In the original Bitcoin whitepaper, Nakamoto expected the blockchain to become too big to be fitted within a low storage machine. Having this problem in mind, they proposed the Simplified Payment Verification, effectively enabling a client to verify a transaction while only storing the block headers, which drastically reduces the data to store. In order to further reduce the storage required by light clients, e.g. to enable deployment on wearable devices or smart contracts, a more efficient superlight client technique was recently proposed in FlyClient. However, it is still to be shown how a such protocol can be deployed on an already existing chain, without contentions soft or hard forks. FlyClient suggests the use of velvet forks, a recently introduced mechanism for conflict free deployment of blockchain consensus upgrades -- yet the impact on the security of the light client protocol remains unclear.

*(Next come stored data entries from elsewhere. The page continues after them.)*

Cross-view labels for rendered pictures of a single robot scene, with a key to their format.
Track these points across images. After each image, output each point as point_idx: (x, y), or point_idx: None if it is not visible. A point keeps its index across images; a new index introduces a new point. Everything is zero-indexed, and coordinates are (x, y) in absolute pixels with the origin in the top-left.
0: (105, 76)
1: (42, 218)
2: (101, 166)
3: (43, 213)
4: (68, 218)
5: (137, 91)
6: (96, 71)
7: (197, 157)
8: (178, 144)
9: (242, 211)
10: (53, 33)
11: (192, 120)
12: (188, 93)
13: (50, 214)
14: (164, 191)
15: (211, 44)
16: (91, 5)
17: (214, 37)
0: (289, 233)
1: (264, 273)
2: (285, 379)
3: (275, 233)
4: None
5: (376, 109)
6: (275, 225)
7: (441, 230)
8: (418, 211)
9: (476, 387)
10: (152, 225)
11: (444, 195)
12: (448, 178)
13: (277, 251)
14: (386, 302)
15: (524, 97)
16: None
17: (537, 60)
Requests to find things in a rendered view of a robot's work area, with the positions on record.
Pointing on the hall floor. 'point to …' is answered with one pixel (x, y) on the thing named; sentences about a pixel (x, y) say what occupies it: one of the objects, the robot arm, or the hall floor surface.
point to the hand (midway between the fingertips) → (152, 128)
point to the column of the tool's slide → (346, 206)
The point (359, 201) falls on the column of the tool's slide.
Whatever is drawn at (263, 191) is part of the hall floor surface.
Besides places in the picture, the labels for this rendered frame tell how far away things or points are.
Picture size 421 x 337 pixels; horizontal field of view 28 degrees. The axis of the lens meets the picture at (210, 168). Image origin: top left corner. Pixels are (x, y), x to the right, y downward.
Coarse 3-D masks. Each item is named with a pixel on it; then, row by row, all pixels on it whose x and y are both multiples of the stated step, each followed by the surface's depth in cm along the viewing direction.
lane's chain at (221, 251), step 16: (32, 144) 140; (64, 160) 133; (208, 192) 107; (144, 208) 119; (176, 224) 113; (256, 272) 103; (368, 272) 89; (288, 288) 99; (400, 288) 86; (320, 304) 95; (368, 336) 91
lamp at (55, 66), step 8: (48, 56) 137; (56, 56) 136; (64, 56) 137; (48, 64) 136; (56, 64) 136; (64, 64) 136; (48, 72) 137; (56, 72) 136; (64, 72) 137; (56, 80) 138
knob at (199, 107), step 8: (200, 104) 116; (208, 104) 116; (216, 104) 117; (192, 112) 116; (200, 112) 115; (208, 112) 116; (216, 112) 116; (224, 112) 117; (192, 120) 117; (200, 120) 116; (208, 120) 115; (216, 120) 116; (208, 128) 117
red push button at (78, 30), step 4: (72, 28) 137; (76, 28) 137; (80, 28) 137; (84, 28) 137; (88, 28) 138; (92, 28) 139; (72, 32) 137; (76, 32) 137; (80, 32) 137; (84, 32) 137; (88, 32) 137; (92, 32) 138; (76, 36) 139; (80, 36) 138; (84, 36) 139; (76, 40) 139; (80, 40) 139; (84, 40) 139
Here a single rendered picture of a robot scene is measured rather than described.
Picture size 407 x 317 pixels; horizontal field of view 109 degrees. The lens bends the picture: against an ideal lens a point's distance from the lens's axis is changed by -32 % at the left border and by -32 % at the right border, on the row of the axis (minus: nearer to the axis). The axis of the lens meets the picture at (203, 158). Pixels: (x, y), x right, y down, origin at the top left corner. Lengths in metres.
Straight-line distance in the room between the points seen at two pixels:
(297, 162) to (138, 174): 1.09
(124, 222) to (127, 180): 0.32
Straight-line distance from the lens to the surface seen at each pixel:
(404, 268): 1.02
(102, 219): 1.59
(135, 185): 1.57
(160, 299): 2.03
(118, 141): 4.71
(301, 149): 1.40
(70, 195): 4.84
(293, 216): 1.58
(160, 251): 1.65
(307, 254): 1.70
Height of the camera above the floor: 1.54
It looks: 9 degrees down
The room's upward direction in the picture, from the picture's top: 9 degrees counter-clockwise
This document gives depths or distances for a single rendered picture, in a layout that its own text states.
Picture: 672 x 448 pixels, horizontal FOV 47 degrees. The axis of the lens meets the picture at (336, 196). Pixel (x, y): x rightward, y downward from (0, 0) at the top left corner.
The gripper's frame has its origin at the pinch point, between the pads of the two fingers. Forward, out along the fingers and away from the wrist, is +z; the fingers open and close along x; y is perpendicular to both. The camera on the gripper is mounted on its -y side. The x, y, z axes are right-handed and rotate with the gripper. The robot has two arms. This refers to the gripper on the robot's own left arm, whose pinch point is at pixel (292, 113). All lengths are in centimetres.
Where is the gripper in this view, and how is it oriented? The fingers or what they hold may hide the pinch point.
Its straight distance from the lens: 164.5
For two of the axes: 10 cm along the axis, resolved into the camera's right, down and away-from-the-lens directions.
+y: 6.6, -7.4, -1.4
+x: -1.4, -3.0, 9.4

In this work, we provide a comprehensive analysis of the security of FlyClient under a velvet fork deployment. We discover that velvet forks expose FlyClient to chain-sewing attacks, a novel type of attack, concurrently observed in similar superlight clients. Specifically, we show how an adversary subverting only a small fraction of the hash rate or consensus participants, can not only execute double-spending attacks against velvet FlyClient nodes, but also print fake coins -- with high probability of success.
We then present a mitigation to this attack and prove its security both under velvet and, more traditional soft and hard fork deployment. Finally, we implement this mitigation in the cross-chain setting: we design and deploy a Bitcoin FC as a smart contract on Ethereum, improving upon the existing BTC-Relay.
Report contains the files used to create the report, be they .tex files or data files.
Implementation contains the Smart Contract files used to deploy the robust-to-chain-sewing-attacks version of FlyClient in the cross-chain setting.
Demo contains files that have been used for presenting this project.